Spawn from pair at four weeks old.








Same fry at two months.


----------



## Brilliant (Jun 25, 2006)

Thats great. Did you breed those wild Heckels? 
Duh silly everyone knows discus breeders wear light blue shirts...;-D

My pair spawned again...this time it seems more of the eggs made it past that transformation. I expect to see the free swimmers buzzing the parents by the end of the weekend.

If you want to see good pics please buy some Phyllanthus fluitans from me...hahah!


----------



## fastang80 (May 7, 2008)

Congrats. They look so fragile and cute. Keep us informed.


----------



## Brilliant (Jun 25, 2006)

Thank you! 

They spawned again and the tank was alive with fry. They are all gone now but it was enjoyable watching while it lasted.

I tried taking pictures but didnt get anything good.

Here is a picture of the mom with fry...I dont know if you can even see any.

Here is a picture of the trail of fry once mom moved a little quicker. I think you can see them better.


----------



## star rider (Feb 27, 2006)

Hey Larry

did I read that right?? "And I am getting back into wild Angels?"


----------



## Brilliant (Jun 25, 2006)

They spawned again today I walked in and snapped a pic. They have really shown some blue today. Too bad about the water mark I cleaned it up for future pics.

Here is today's picture.

Here is wild angel.

Wish me luck for the next pair.


----------



## cs_gardener (Apr 28, 2006)

Beautiful! They really glow, don't they? Love the angels too. I hope the discus do better this time. They're getting a little better every time, so hopefully it will work out this time.


----------



## Brilliant (Jun 25, 2006)

Thank you for your support. 

They are in rare form for sure. They typically show more red like in my profile pic. All of my best pictures of discus are post spawn.

From what I saw last time this will not work in the large planted tank. The baby discus are not foolish attaching to other things like plants they just become lost in the bleheri abyss sometimes in tight packs. Like when mom decides to put on the jets and leaves a few behind. Eventually that catches up and all are lost after a few days. I am thankful that the pair is productive. I am making motions to give them a smaller tank.


----------



## Brilliant (Jun 25, 2006)

So the babies made it past the transformation stage. They are at the point now where they are just barely swimming. I am tempted to take them out and raise them myself. I will need to setup the auto feeder and auto water changer before that happens.

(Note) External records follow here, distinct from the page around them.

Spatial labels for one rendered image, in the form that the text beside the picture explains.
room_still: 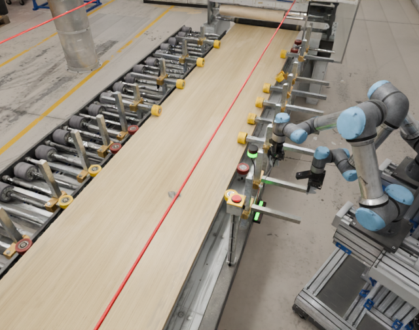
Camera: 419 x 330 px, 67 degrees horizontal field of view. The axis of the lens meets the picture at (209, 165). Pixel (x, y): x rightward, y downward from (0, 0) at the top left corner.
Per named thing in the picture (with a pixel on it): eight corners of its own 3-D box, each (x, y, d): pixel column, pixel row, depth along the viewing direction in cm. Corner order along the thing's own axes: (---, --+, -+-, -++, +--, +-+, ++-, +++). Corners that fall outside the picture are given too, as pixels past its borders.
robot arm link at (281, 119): (283, 121, 161) (272, 114, 167) (280, 139, 168) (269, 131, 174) (294, 116, 164) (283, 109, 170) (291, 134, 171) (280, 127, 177)
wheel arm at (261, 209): (300, 220, 182) (301, 216, 179) (299, 225, 179) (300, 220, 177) (228, 200, 193) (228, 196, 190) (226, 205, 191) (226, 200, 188)
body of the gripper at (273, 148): (270, 161, 180) (273, 144, 172) (268, 152, 186) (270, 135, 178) (283, 162, 180) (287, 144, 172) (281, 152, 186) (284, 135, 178)
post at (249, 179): (247, 229, 198) (254, 174, 166) (245, 233, 196) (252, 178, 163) (241, 227, 199) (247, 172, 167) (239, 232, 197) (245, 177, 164)
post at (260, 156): (256, 202, 217) (264, 148, 184) (255, 206, 214) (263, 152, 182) (251, 201, 218) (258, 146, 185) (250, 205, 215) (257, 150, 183)
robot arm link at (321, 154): (334, 152, 171) (319, 154, 170) (328, 167, 178) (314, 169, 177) (327, 144, 177) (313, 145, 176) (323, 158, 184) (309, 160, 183)
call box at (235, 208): (245, 207, 148) (246, 195, 142) (240, 218, 143) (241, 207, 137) (230, 202, 149) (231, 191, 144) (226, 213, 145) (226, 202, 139)
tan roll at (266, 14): (328, 25, 372) (330, 14, 364) (327, 29, 364) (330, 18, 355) (214, 12, 409) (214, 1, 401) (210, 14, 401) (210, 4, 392)
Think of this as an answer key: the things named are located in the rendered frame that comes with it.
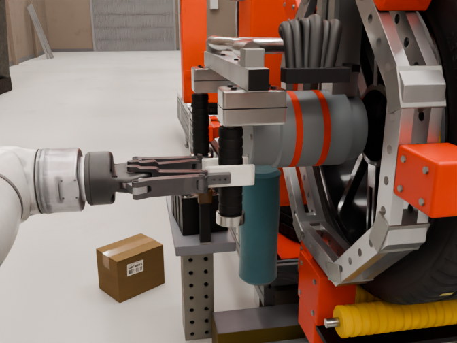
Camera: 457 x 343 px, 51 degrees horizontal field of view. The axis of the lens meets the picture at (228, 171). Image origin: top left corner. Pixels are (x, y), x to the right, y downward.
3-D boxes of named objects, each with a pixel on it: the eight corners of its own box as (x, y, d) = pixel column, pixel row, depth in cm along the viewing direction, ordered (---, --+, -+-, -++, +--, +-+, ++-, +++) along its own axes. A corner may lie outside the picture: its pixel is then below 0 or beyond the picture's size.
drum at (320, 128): (367, 173, 86) (375, 94, 82) (251, 180, 82) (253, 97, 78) (336, 152, 99) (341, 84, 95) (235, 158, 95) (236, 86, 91)
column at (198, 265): (214, 337, 165) (213, 225, 153) (185, 340, 164) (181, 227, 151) (209, 320, 175) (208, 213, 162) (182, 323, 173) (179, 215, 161)
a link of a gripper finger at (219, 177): (194, 173, 67) (196, 180, 64) (230, 171, 68) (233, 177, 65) (194, 183, 67) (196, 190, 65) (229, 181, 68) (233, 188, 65)
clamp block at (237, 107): (286, 124, 67) (288, 86, 66) (223, 127, 66) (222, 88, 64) (276, 118, 72) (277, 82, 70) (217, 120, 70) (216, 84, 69)
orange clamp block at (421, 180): (442, 190, 66) (487, 215, 58) (390, 194, 65) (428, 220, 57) (449, 141, 64) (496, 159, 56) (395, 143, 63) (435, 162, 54)
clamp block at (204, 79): (237, 92, 99) (237, 66, 98) (194, 93, 98) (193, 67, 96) (232, 88, 104) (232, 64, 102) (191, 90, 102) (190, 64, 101)
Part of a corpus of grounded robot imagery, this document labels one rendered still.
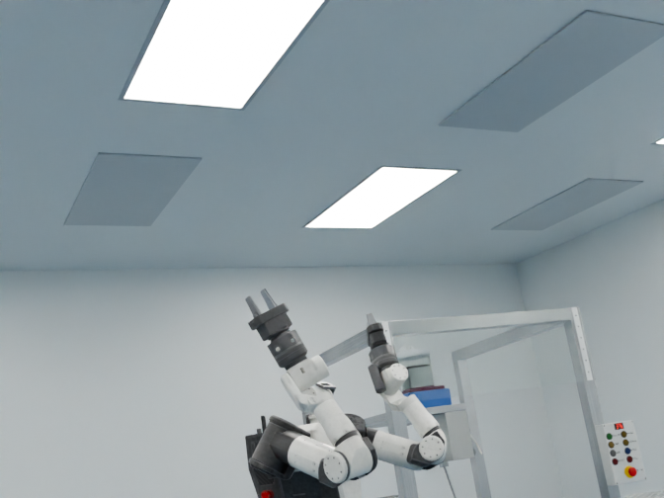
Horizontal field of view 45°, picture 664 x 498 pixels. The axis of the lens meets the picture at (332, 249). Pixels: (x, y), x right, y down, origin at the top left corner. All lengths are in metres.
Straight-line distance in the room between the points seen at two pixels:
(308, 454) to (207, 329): 4.62
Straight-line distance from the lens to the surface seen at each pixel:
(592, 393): 3.85
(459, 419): 3.53
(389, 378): 2.63
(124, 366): 6.48
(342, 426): 2.07
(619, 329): 7.56
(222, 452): 6.61
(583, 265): 7.83
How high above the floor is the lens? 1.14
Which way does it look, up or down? 15 degrees up
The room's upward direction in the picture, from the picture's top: 8 degrees counter-clockwise
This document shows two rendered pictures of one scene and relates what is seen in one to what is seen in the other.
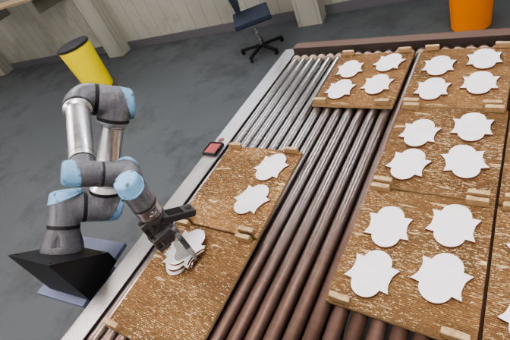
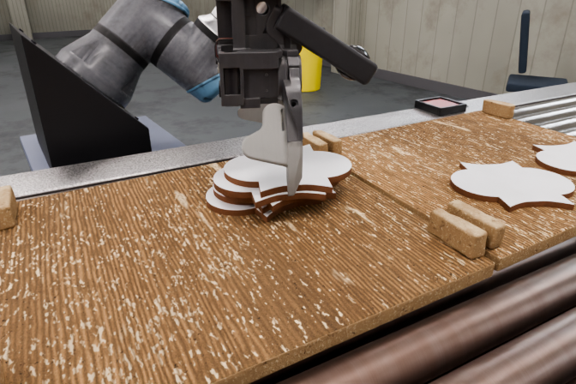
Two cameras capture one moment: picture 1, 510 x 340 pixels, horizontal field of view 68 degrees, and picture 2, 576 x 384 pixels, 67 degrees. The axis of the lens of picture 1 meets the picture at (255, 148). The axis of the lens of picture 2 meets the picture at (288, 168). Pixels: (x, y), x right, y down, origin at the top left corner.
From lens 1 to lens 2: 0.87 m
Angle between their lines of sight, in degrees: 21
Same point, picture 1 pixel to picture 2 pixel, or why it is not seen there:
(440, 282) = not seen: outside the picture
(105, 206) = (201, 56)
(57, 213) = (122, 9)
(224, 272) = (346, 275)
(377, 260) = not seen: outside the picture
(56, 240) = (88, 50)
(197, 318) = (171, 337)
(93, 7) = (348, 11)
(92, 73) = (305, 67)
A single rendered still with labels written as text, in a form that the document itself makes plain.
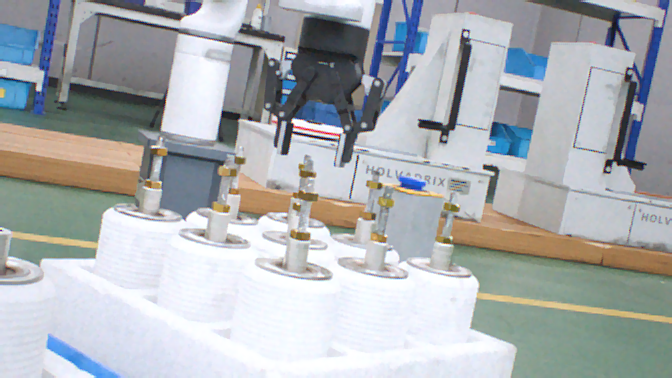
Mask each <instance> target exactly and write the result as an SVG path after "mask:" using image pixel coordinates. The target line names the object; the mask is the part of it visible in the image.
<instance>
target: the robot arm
mask: <svg viewBox="0 0 672 378"><path fill-rule="evenodd" d="M246 4H247V0H203V3H202V7H201V9H200V10H199V11H198V12H197V13H196V14H194V15H191V16H187V17H183V18H182V19H181V21H180V24H179V29H178V33H179V34H178V35H177V42H176V47H175V53H174V59H173V64H172V71H171V77H170V82H169V88H168V93H167V99H166V106H165V111H164V116H163V122H162V127H161V133H160V136H164V137H166V139H167V140H171V141H176V142H180V143H186V144H192V145H198V146H206V147H214V145H215V140H216V135H218V129H219V124H220V118H221V113H222V108H223V101H224V96H225V90H226V85H227V79H228V74H229V68H230V62H231V56H232V51H233V45H234V40H235V36H236V34H237V32H238V31H239V29H240V27H241V25H242V22H243V18H244V14H245V9H246ZM374 7H375V0H279V3H278V8H280V9H284V10H287V11H293V12H297V13H302V14H304V17H303V22H302V27H301V32H300V39H299V44H298V52H297V54H296V56H295V57H294V59H293V60H292V61H287V60H279V59H275V58H270V59H268V61H267V71H266V83H265V95H264V109H265V110H266V111H268V112H270V113H271V114H273V115H274V116H275V117H276V118H277V125H276V130H275V136H274V141H273V145H274V148H277V150H276V153H277V154H279V155H288V154H289V150H290V145H291V140H292V133H293V128H294V123H292V120H293V119H294V117H295V116H296V115H297V113H298V112H299V111H300V109H301V108H302V107H303V106H305V105H306V103H307V101H308V100H309V99H310V100H317V101H324V103H326V104H331V105H335V108H336V112H337V113H338V115H339V119H340V123H341V126H342V130H343V131H342V133H339V139H338V145H337V150H336V155H335V160H334V166H335V168H344V165H345V163H350V161H351V160H352V156H353V151H354V146H355V141H356V137H357V136H358V135H359V133H361V132H367V131H372V130H374V128H375V125H376V122H377V119H378V115H380V112H381V109H382V106H383V103H384V99H385V95H386V92H387V89H388V85H389V84H388V82H387V81H386V80H384V79H381V78H372V77H369V76H366V75H365V72H364V67H363V64H364V59H365V54H366V49H367V44H368V39H369V33H370V28H371V23H372V18H373V13H374ZM290 71H292V73H293V75H294V77H295V80H296V82H297V84H296V85H295V87H294V88H293V89H292V91H291V92H290V93H289V95H288V97H287V100H286V101H285V104H284V105H282V106H281V96H282V85H284V79H286V78H287V77H288V75H289V72H290ZM362 84H364V86H365V89H364V92H365V94H366V95H368V96H367V100H366V104H365V107H364V110H363V114H362V117H361V120H360V121H357V117H356V113H355V112H356V109H355V105H354V100H353V96H352V94H353V93H354V92H355V91H356V90H357V89H358V88H359V87H360V86H361V85H362ZM348 101H349V104H348Z"/></svg>
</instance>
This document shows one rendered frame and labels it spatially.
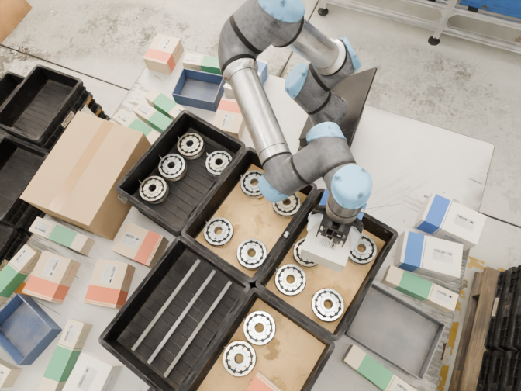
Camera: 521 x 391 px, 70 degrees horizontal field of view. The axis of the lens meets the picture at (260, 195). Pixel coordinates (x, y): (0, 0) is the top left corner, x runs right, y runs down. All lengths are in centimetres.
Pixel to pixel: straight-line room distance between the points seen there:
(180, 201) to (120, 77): 171
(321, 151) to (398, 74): 212
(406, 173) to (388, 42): 156
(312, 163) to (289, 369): 71
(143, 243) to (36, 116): 114
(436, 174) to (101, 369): 142
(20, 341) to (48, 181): 59
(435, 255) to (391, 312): 25
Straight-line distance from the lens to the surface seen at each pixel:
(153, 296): 136
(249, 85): 93
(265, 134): 86
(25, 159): 240
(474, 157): 177
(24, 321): 170
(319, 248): 101
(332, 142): 78
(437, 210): 151
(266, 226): 134
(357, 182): 72
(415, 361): 147
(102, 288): 149
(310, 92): 134
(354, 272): 132
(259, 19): 96
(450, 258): 147
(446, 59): 304
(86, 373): 147
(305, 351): 128
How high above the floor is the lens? 211
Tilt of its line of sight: 67 degrees down
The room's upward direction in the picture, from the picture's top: 8 degrees counter-clockwise
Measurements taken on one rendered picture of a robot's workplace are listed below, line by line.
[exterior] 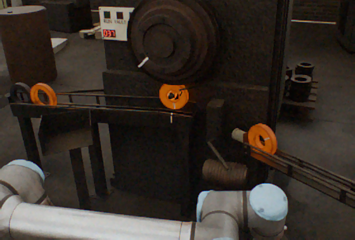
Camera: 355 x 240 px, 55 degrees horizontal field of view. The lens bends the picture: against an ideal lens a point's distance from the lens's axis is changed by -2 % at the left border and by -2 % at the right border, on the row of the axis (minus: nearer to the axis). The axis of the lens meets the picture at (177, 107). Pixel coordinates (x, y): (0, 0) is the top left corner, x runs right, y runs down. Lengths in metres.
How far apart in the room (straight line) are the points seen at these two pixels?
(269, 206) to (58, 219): 0.49
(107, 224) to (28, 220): 0.18
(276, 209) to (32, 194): 0.64
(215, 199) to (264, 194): 0.12
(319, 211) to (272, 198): 1.58
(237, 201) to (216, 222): 0.10
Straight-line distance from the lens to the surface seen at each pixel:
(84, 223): 0.83
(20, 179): 1.02
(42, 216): 0.87
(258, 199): 0.88
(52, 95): 2.31
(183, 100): 1.85
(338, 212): 2.48
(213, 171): 1.79
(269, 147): 1.64
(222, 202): 0.88
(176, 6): 1.67
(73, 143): 1.94
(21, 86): 2.46
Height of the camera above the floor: 1.56
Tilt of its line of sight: 26 degrees down
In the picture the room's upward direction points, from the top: 1 degrees counter-clockwise
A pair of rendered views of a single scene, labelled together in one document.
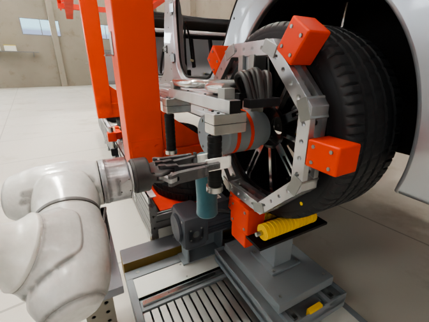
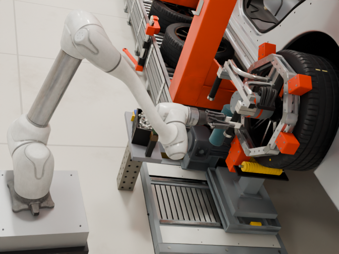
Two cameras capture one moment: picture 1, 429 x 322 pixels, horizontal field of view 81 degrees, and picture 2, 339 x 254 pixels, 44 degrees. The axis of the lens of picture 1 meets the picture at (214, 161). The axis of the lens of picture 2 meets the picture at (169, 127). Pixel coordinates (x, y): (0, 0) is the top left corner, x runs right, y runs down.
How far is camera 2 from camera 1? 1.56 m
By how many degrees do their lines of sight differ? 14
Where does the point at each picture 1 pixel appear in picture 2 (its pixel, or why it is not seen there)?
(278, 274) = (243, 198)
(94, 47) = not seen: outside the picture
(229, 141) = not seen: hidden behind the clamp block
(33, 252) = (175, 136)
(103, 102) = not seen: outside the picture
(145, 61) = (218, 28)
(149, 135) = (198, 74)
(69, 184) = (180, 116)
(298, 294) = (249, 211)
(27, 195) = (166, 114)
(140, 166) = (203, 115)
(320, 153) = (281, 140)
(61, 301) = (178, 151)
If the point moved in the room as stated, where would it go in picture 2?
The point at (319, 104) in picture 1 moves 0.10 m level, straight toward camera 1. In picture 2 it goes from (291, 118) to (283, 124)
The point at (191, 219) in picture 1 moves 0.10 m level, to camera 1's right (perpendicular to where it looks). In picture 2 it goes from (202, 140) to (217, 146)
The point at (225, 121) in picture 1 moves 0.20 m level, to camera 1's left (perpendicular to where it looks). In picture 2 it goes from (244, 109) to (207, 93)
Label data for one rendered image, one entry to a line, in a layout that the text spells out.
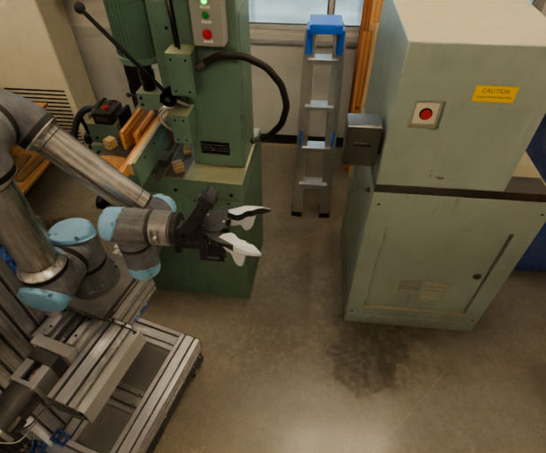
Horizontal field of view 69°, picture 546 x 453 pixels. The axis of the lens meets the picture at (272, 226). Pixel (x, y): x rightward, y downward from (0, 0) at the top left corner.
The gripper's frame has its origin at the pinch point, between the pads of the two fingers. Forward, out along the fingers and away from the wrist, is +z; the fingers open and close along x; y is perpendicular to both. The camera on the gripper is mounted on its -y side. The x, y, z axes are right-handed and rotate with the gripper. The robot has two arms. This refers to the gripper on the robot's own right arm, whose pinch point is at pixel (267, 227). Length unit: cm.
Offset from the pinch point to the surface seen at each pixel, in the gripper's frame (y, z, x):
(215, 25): -24, -25, -69
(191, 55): -15, -33, -69
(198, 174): 34, -38, -76
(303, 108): 31, 2, -151
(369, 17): -6, 37, -206
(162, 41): -16, -47, -81
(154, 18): -24, -48, -80
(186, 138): 16, -39, -72
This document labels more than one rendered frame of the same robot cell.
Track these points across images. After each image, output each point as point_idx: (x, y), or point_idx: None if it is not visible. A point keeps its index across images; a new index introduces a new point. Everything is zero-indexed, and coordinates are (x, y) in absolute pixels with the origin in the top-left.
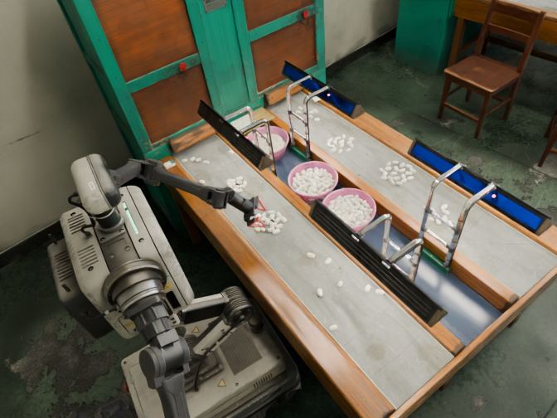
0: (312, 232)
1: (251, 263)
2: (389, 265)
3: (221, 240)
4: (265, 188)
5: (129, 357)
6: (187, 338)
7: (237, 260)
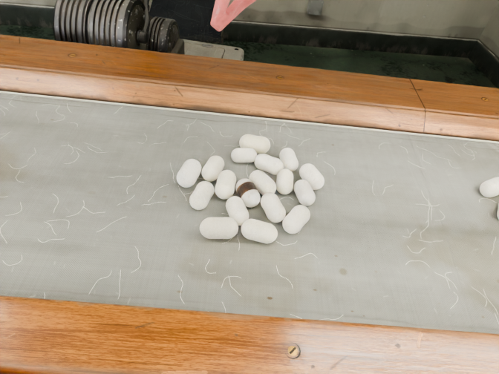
0: (38, 274)
1: (148, 66)
2: None
3: (289, 68)
4: (483, 309)
5: (240, 53)
6: (160, 29)
7: (189, 56)
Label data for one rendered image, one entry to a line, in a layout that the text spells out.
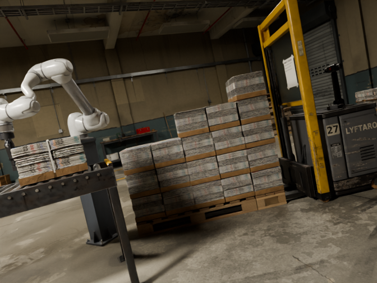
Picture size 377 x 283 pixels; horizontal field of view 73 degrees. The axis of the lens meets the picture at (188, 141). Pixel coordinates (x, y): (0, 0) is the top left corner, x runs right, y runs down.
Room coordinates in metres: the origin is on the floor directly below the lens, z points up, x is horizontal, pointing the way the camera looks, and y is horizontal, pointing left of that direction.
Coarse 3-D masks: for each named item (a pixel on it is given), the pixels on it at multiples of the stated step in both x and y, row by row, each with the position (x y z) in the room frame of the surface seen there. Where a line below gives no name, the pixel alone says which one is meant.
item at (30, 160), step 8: (32, 144) 1.51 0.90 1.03; (40, 144) 1.53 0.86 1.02; (16, 152) 1.47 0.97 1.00; (24, 152) 1.49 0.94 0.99; (32, 152) 1.50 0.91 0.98; (40, 152) 1.53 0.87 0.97; (16, 160) 1.47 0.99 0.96; (24, 160) 1.49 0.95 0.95; (32, 160) 1.50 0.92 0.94; (40, 160) 1.52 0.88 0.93; (24, 168) 1.48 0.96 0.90; (32, 168) 1.50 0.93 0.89; (40, 168) 1.52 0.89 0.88; (24, 176) 1.48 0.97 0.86
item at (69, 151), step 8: (72, 136) 1.60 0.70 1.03; (56, 144) 1.58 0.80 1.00; (64, 144) 1.58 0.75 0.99; (72, 144) 1.60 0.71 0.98; (80, 144) 1.62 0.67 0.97; (56, 152) 1.56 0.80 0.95; (64, 152) 1.58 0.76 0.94; (72, 152) 1.60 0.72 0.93; (80, 152) 1.62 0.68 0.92; (64, 160) 1.58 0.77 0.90; (72, 160) 1.60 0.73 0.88; (80, 160) 1.62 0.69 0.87
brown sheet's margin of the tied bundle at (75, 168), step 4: (80, 164) 1.61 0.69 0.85; (84, 164) 1.62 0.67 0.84; (64, 168) 1.57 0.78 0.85; (68, 168) 1.58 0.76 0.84; (72, 168) 1.59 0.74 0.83; (76, 168) 1.60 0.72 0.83; (80, 168) 1.61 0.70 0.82; (84, 168) 1.62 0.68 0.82; (64, 172) 1.57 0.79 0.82; (68, 172) 1.58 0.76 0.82; (72, 172) 1.59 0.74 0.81
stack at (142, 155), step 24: (144, 144) 2.65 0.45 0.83; (168, 144) 2.36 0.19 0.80; (192, 144) 2.38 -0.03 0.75; (216, 144) 2.38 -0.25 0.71; (240, 144) 2.39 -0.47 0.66; (168, 168) 2.36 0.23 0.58; (192, 168) 2.37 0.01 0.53; (216, 168) 2.38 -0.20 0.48; (240, 168) 2.38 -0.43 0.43; (168, 192) 2.36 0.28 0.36; (192, 192) 2.41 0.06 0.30; (216, 192) 2.37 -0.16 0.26; (240, 192) 2.39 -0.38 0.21; (168, 216) 2.36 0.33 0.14; (192, 216) 2.36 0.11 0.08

I took this picture a day or two ago. Maybe you can see the little bunch of babies.


----------



## Tex Gal (Nov 1, 2007)

They are so cute. I hope it will work this time. Get that feeder going!!!


----------



## Brilliant (Jun 25, 2006)

Hehe...I really like watching my Apistogramma mother parade the brood around, both discus do the same thing. After free swimming they want to lead them into the Bleheri abyss which is almost instant death for young ones. I really want to relocate them into a different tank and see how they fare. I would like the parents to raise them to where they eat bbs. It seems like a few days...maybe I am wrong. Last time they started to go after foods I was feeding two days after going freeswimming.

These baby discus are much larger then the baby galaxies.


----------



## mulita (Jul 31, 2007)

Congratatulations They ready look cute!

I was looking for a thread with recomendations about places where to get discus and found your post, I kept reading as I read it was really hard to breed them, so double congratulation, beside that they look just beatiful in your planted aquarium, I hope a can keep some healthy ones as yours look.

Now, taking advantage of your post, could you recommend me a place to buy some discus Blue turquoise as yours? I want get these and try them into a new project aquarium.


----------



## BryceM (Nov 6, 2005)

Very cool. You guys are seriously tempting me to give discus a try. I've always been a bit nervous to jump in.

A successful spawn of free-swimming discus fry in a planted tank would really be the "Holy Grail" of aquariumdom for me.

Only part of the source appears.